What do we talk about when we talk about Israel? Not about Israel, and not even about Palestine, not about the occupation and not about the mechanisms that hold it in place, not about the political cartography in Jerusalem, Ramallah, and Gaza City, not really about the history of the conflict. As dominated by the hard core anti-Zionist left, we end up talking about something else –first about simple things like apartheid, boycotts, settler colonialism, and then about anti-normalization, and on to Jews, and Jewish control of the media or universities, assertions of Jewish privilege, transferring Israeli Jews to the United States, and Hitler.
The Jewish rightwing in Israel and the United States are all too happy to play the anti-Semitism card when it is handed to them. But it’s the left that shoots itself in its own foot, over and over again in universities in the United States, Canada, and the United Kingdom, and now in the British Labor party. Reflecting no doubt a minority opinion, anti-Semitism pops up all over the place. The most charitable conclusion would be to say that many people on the hard core anti-Zionist left simply have no idea what they’re doing when they traffic in old, rancid tropes –except for maybe Ken Livingstone, who most probably knows what he’s doing when he starts Jew-baiting by comparing Zionism and Nazism.
Compare in contrast these recent words from Norman Finkelstein, which you can read here.
Once he was a pariah in the Jewish community. Now they hate him over at BDS. He’s a loose cannon. You can see it in his judgment re: the “reactionary” nature of the African American vote in the Democratic primaries. He swings hard all at once in multiple directions. Sometimes he misses, sometimes he hits. A staunch critic of Israel and Israeli policy, he has turned withering attention towards BDS as well.
What do we talk about when we talk about Israel?
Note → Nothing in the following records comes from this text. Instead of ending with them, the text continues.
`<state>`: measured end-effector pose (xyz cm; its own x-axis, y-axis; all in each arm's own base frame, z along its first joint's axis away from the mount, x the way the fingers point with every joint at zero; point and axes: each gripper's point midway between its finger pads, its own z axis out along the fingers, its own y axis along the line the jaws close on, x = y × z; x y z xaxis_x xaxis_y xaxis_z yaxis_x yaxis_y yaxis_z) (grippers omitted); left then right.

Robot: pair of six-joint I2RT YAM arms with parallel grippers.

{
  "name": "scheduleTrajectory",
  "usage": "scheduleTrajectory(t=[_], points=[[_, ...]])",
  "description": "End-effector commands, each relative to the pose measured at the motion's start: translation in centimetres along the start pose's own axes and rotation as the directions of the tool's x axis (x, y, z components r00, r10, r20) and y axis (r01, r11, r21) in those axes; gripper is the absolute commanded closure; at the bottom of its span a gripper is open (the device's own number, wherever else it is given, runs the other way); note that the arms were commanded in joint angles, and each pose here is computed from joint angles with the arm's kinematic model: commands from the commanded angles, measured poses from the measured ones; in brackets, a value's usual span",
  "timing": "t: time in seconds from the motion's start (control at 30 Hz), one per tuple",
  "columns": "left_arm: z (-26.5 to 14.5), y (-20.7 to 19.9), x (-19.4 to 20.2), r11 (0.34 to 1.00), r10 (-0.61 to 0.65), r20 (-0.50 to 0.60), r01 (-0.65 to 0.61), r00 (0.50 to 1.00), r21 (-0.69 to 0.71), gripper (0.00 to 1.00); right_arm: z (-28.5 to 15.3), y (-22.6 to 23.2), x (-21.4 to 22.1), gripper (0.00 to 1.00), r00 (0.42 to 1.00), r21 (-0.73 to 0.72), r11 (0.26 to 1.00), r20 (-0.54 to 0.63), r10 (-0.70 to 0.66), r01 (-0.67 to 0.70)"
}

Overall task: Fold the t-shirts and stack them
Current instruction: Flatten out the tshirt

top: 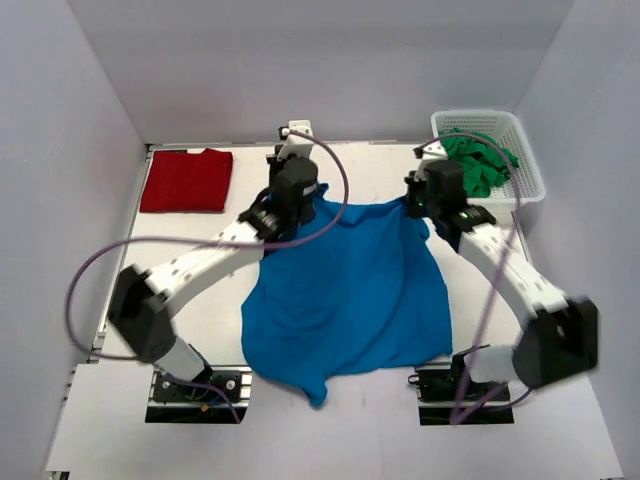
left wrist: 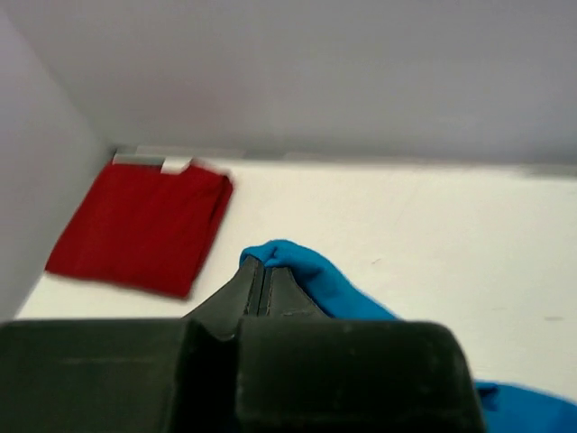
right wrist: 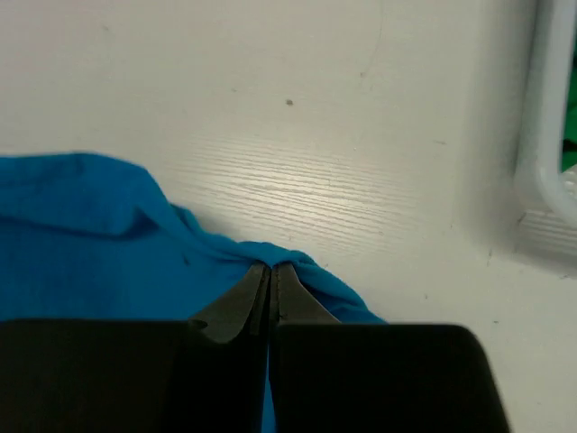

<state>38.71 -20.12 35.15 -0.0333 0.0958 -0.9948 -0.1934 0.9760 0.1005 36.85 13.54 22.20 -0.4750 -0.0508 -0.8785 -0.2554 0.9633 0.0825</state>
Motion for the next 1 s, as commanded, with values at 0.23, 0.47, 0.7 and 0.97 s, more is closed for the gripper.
scheduleTrajectory(t=[0.23,0.47,0.7,0.97], points=[[18.5,0.9,12.0,0.961,-0.097,-0.261,0.022,0.960,-0.277,1.00,15.9,-3.8,2.8,1.00,0.977,0.047,0.994,-0.186,0.105,-0.098],[25.9,0.9,14.9,0.981,-0.096,-0.309,0.037,0.946,-0.192,0.00,19.4,-3.8,-2.3,0.18,0.983,-0.040,0.989,-0.127,0.133,-0.139],[21.5,2.0,12.2,0.992,-0.117,-0.391,0.089,0.913,-0.090,0.00,14.1,-2.7,-1.8,0.10,0.981,-0.076,0.985,-0.128,0.144,-0.154],[5.0,-0.4,17.8,0.913,-0.103,-0.692,0.344,0.715,0.220,0.00,3.8,0.0,6.5,0.10,0.947,-0.136,0.952,-0.209,0.245,-0.276]])
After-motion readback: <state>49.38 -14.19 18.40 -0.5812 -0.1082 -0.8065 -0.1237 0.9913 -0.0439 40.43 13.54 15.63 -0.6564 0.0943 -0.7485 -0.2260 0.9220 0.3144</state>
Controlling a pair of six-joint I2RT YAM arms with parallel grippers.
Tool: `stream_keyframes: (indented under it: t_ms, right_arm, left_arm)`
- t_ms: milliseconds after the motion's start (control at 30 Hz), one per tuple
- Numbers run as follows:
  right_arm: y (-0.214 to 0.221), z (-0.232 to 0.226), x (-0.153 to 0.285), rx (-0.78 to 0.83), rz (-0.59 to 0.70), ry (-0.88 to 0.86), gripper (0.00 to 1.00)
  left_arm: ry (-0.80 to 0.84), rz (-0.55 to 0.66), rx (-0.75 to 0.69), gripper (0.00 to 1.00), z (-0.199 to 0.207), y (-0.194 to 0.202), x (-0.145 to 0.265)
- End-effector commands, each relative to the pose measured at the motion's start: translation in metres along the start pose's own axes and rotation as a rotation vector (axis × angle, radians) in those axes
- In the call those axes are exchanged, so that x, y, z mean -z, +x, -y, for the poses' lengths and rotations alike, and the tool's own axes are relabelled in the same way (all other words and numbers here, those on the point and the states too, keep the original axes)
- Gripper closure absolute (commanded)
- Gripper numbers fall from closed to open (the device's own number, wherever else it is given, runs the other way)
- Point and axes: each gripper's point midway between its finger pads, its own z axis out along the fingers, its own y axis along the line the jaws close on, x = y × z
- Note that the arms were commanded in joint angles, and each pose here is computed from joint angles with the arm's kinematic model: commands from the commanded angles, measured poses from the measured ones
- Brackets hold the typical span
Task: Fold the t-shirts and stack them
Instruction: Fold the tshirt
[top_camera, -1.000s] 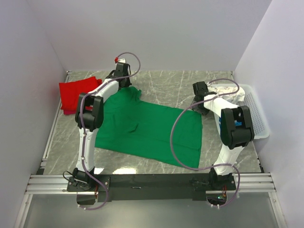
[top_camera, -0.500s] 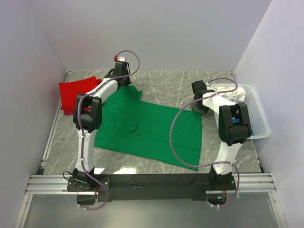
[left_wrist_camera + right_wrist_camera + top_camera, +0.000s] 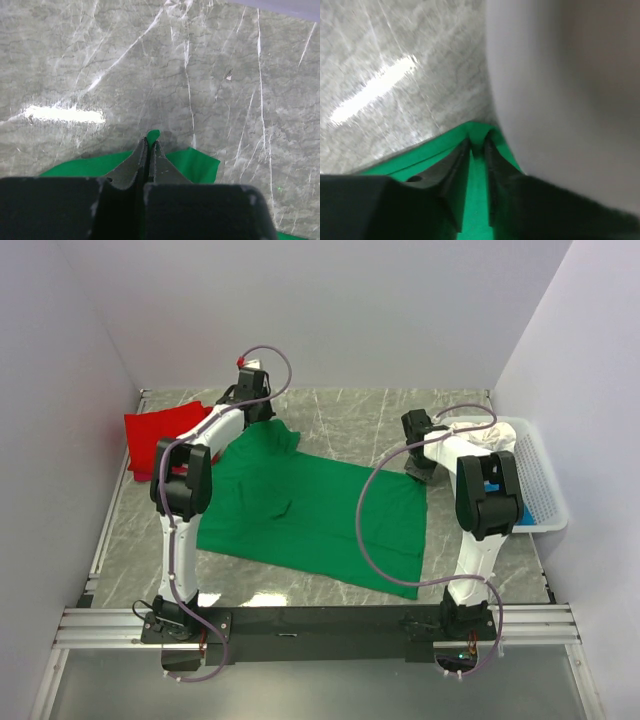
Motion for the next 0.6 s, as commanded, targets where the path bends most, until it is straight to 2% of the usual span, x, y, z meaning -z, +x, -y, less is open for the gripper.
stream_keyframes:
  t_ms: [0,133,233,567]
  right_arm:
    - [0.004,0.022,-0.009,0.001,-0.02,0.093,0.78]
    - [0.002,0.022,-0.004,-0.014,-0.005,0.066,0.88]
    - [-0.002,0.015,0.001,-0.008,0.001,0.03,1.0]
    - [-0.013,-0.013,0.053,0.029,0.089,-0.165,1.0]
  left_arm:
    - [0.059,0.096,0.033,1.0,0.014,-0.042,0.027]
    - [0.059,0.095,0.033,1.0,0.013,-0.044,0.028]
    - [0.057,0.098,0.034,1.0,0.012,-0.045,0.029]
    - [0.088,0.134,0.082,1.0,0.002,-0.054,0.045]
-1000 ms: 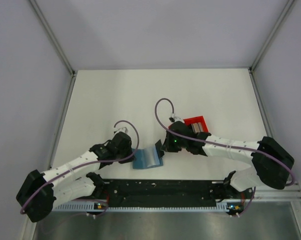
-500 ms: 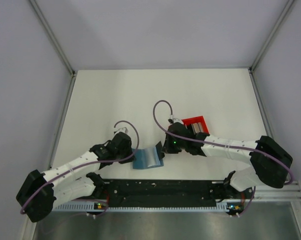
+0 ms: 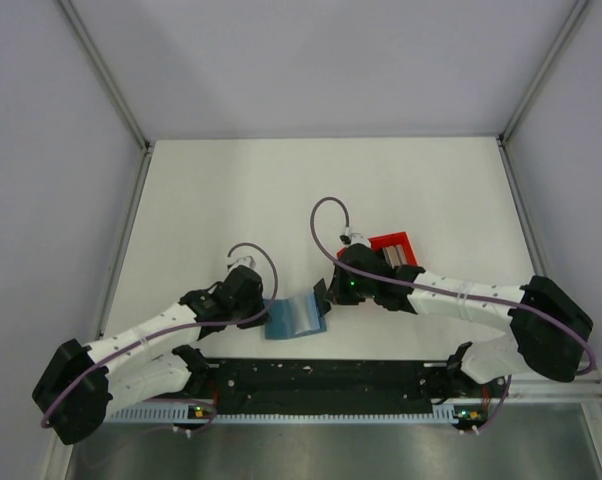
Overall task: Put the credit cards into the card holder
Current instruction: Turn over the card slot in the card holder.
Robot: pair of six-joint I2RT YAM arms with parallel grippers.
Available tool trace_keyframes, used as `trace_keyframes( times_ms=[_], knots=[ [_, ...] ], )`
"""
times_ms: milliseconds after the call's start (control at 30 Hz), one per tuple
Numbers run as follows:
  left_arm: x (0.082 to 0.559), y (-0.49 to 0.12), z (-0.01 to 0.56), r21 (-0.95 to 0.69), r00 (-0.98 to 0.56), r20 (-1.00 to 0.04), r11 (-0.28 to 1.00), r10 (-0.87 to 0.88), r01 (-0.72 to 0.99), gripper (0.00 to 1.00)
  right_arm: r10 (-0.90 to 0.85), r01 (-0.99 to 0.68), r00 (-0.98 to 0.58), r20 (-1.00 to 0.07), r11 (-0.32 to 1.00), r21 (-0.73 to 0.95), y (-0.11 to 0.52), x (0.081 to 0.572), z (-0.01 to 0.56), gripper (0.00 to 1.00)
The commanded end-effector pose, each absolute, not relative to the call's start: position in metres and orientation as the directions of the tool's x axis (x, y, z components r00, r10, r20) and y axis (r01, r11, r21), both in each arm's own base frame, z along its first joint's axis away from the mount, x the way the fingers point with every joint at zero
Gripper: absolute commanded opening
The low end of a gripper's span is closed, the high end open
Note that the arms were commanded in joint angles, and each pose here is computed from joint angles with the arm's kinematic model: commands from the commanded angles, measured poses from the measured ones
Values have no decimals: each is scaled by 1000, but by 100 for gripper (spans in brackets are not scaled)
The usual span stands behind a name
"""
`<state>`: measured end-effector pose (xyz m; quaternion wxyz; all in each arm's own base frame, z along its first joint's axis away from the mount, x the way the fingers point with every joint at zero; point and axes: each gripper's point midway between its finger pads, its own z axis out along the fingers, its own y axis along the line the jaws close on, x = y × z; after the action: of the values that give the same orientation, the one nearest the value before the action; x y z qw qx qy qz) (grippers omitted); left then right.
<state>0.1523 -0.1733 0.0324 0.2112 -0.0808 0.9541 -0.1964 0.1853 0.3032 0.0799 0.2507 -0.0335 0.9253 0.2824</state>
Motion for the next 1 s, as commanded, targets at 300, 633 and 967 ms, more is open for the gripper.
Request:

It’s his view here that the serious problem is not Zionism per se as much as it is Israel. In its focus on Zionism, BDS along with the rest of the anti-Zionist left politically undercuts the cause of Palestine which they would otherwise promote. By attacking Zionism tout court, BDS bangs into the wall of a strong consensus. The strength of Zionism in the Jewish community rests on its very heterogeneity. Its strong support across the larger American political spectrum rests upon international norms and agreements.
This is what Finkelstein recently had to say:
“If you want to reach a broad public, you have to focus on things like Israel’s human rights record, the occupation, the settlements and the blockade, which a lot of liberal Jewish opinion also opposes. But if you switch the conversation to Zionism and anti-Zionism, a lot of Jews get queasy. What exactly does anti-Zionism mean? If it denotes the dissolution of Israel, it’s a nonstarter for the vast majority of Jews, and public opinion generally. Such a conversation also doesn’t go anywhere. The difference between Zionism and Apartheid—which clearly became a term of opprobrium—is that there was never a quarrel about what Apartheid signified. Everyone understood it meant separate and effectively unequal development. It had a clear, unambiguous meaning. So the debate was not subtle. It was actually pretty straightforward, and in the West no one tried to defend Apartheid on ideological grounds, because it was so antithetical to the dominant ethos of the post-Civil Rights era, which had just repudiated the separate-and-unequal doctrine. But Zionism doesn’t have a clear-cut definition, that’s why both Chomsky and Netanyahu can call themselves Zionists. It’s a much more elastic term. Historically, it contained within it many competing currents, some of which were not awful, although the dominant tendency, which won out, was obviously noxious. So, once you get into a conversation about Zionism, you’re talking about an elusive phenomenon, which might be useful to parse in a graduate school seminar, but I don’t think it has much to do with politics. It’s just a distraction, which is why Israel loves to talk about it.”
It is harder and harder to maintain the easy bromide offered on the left that anti-Zionism “is” not anti-Semitism and that Zionism isn’t Judaism. Both statements are ostensibly true. In both cases, the terms are, indeed not identical. But that doesn’t mean that the one half of the term has “nothing” to do with the other half of the term. Refusing to see the complex imbrications, it is no surprise that the radical anti-Zionist left jumps off the rail. In using flat rubrics like “apartheid” and “settler colonialism,” staking maximalist positions, encouraging intifadah and other extreme slogans, distorting the history of Zionism and the contexts that shaped it, discouraging dialogue and pushing anti-normalization, the anti-Zionist left gets itself mired in anti-Semitism. This is the rhetorical bed that vocal segments of the anti-Zionist left makes for itself. We end up no longer talking about Israel or the occupation. It always comes back to Hitler.